CAFFEINE
Chapter Eleven - Kids, Candy, and Microdosing the Next Generation
Section 12 of 18
CHAPTER ELEVEN
Kids, Candy, and Microdosing the Next Generation
YOU PROBABLY DIDN’T think you had a caffeine habit when you were six.
But you did.
Because we don’t wait until adulthood to start the cycle.
We start young and we do it with a smile.
Wrapped in foil.
Stuffed in stockings.
Poured into lunchboxes.
It’s not a drug.
It’s chocolate.
Chocolate contains caffeine.
Not a ton. Not enough to knock a kid over.
But enough to nudge the needle.
One Hershey bar? About 10 mg.
Hot cocoa? Maybe 5.
Add in the sugar, the dopamine hit, and the warm fuzzy marketing, and you've just served your kid a light-speed dopamine burst disguised as a treat.
We call it a reward.
They call it Tuesday.
It’s the first hit. Soft, sweet, and socially approved.
Now scale it up.
Chocolate cereal.
Mocha milkshakes.
Caffeinated sodas.
Candy-flavored energy drinks.
"Focus-enhancing" gummy supplements.
By middle school, the average American kid can list 12 different caffeinated beverages and has access to at least five in vending machines, convenience stores, and their own kitchen.
Let’s not pretend soda isn’t caffeine culture.
Mountain Dew.
Dr Pepper.
Pepsi.
Coke.
Even orange soda sometimes sneaks it in.
It’s a Trojan Horse. Kids don’t think they’re drinking a stimulant.
They think they’re drinking fun.
But these drinks aren’t just sweet.
They’re chemically loaded.
And served at scale.
Birthday parties. Movie theaters. Pizza nights. Sleepovers. Every fun memory of childhood was caffeinated.
And it sticks.
The brain learns to associate caffeine with pleasure. With comfort. With ritual.
And by the time you’re a teenager?
You’re not even noticing it anymore.
You’re just sipping what you’ve always sipped.

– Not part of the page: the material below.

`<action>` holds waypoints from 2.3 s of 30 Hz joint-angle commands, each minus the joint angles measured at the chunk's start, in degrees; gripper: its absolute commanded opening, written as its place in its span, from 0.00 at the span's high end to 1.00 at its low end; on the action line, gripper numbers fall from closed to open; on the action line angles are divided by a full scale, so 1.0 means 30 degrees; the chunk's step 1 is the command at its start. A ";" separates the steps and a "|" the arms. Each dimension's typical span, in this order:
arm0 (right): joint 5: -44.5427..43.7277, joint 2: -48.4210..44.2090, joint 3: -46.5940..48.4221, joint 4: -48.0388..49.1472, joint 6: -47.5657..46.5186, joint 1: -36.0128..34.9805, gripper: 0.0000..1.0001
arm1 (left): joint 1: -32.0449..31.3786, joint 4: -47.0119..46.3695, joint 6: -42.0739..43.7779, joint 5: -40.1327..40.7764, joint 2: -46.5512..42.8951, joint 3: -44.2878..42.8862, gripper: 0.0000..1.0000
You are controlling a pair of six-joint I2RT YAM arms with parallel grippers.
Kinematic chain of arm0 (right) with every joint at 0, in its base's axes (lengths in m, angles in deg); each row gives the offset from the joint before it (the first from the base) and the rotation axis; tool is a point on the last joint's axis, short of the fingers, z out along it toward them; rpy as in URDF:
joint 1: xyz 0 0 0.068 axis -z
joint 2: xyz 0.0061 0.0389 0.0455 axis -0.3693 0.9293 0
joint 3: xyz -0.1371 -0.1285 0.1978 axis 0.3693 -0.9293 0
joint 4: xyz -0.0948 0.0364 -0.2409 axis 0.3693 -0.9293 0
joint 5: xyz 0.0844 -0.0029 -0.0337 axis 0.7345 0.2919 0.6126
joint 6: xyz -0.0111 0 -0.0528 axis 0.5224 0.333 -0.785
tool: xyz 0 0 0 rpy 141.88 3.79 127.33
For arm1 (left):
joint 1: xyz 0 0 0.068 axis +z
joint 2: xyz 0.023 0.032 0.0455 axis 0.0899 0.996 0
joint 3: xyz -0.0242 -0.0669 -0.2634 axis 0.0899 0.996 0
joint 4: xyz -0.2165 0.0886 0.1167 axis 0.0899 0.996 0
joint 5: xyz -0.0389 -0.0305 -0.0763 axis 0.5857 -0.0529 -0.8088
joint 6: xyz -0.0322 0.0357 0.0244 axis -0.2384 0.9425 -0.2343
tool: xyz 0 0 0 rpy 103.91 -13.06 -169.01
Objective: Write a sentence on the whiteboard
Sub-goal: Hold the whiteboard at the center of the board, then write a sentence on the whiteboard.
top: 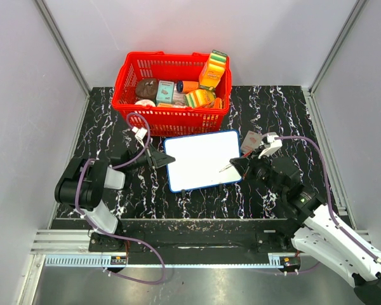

Needing what you’ve always needed.
Now here’s the kicker.
If little Timmy can’t sit still in class, if he zones out or fidgets or fails to conform to the industrial education system’s one-size-fits-all attention window…
We give him Adderall.
That’s not caffeine. That’s amphetamine.
Let that sink in.
We feed kids sugar and stimulants from the moment they can hold a sippy cup. Then when their brains develop weird? When they struggle to focus, sleep, or regulate?
We double down.
More caffeine.
More pills.
More tools to make them manageable.
It’s not about helping them thrive.
It’s about making them sit still.
So no, your caffeine addiction didn’t start at college.
It didn’t start with coffee.
It started with candy.
With soda.
With labels you never read and signals you never noticed.
And now, here you are.
Still riding the same chemical leash, just with better branding.